DeepMixing – Quantification of the mixing and interfacial heterocharacteristics of nanoparticle aggregates forming in an aerosol mixing zone
Project Leader :
Professor Dr.-Ing. Lutz Mädler
Professor Dr. Andreas Rosenauer
Functional hetero-contacts between two different nanomaterials are required in various applications including gas sensors, catalysis and batteries to achieve efficient transport processes across the interfaces. In this project, the preparation and formulation of hetero-contacts in the gas phase is realized through the combination of two nanoparticle aggregate producing flames in a double flame spray pyrolysis (DFSP) setup.
The product functionality depends on the degree of mixing that determines the number of hetero-contacts and on the hetero-contact quality. The hetero-contact quality significantly depends on the contact area and on the atomic structure of the interface including lattice strain and defect chemistry, if interfacial transport processes govern the functionality. The variation of DFSP process parameters enables the adjustment of the mixing process and resulted in improved functionalities in various applications. However, the characterization of the hetero-contacts on the aggregate and particle scale is far from understood, where the small size of the primary particles of about 10 nm requires the use of transmission electron microscopy (TEM) imaging to achieve a sufficient resolution of the structures.
Therefore, the characterization and quantification of the mixture state of aggregates with hetero-contacts are investigated in this project, where the term mixture state explicitly includes the degree of mixing and the contact quality. We apply (S)TEM as indirect method (2D projection of 3D aggregate) using a SPECTRA 300 microscope with a corrector of the spherical aberration of the probe forming lens. The resolution in the STEM mode is 50 pm allowing to study the structural quality of interfaces on an atomic scale. The machine is equipped with a modern silicon drift EDX detector for acquisition of 2D elemental maps, an analytical tomography holder and an on-axis 360° rotation tomography holder.

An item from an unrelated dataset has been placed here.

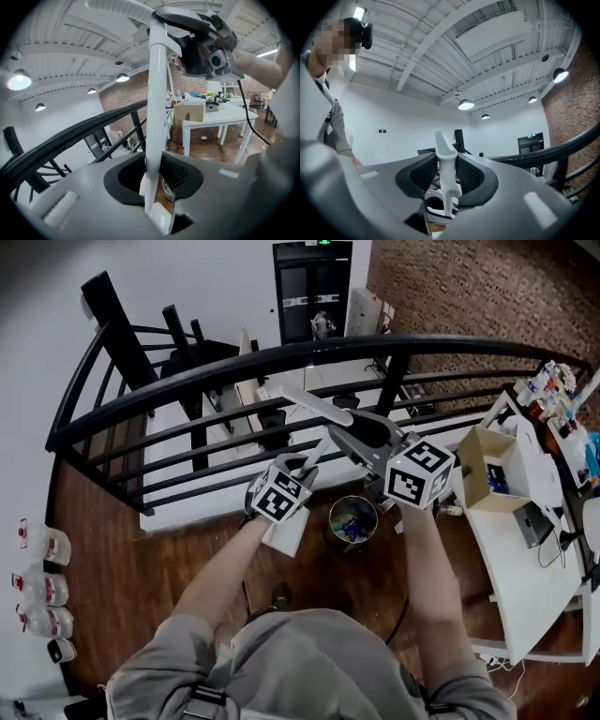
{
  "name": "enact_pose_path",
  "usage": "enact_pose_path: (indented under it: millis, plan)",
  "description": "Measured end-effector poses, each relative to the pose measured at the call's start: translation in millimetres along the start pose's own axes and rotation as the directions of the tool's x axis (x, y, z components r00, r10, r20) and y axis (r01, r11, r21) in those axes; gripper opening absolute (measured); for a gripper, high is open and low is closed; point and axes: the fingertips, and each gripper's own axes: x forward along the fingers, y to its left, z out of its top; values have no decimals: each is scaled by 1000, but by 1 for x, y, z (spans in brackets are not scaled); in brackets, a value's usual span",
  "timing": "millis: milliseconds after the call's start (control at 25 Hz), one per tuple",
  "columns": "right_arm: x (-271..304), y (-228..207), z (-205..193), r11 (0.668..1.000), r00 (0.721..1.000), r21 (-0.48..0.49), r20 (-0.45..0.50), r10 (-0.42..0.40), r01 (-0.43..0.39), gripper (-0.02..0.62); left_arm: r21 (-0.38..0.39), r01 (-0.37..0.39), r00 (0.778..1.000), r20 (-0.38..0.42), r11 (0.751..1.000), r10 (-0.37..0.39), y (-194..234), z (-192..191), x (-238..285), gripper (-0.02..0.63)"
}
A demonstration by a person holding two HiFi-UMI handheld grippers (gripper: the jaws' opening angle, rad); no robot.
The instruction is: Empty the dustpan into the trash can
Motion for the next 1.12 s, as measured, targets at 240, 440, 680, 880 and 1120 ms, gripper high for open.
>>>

This holder allows reconstruction of composition distribution in 3D for our direct characterization method. We will develop and investigate an automated evaluation of mixture states based on supervised machine learning algorithms, where required training datasets (>100.000 images) consist of synthetic (computer generated) 3D aggregates with defined mixture states providing the ground truth. The parallel method development for tomographic reconstructions of the aggregates will provide the experimental 3D validation of aggregate structures and the mixture states and enable the detailed investigation of the 3D hetero-contact interfaces in the atomistic level.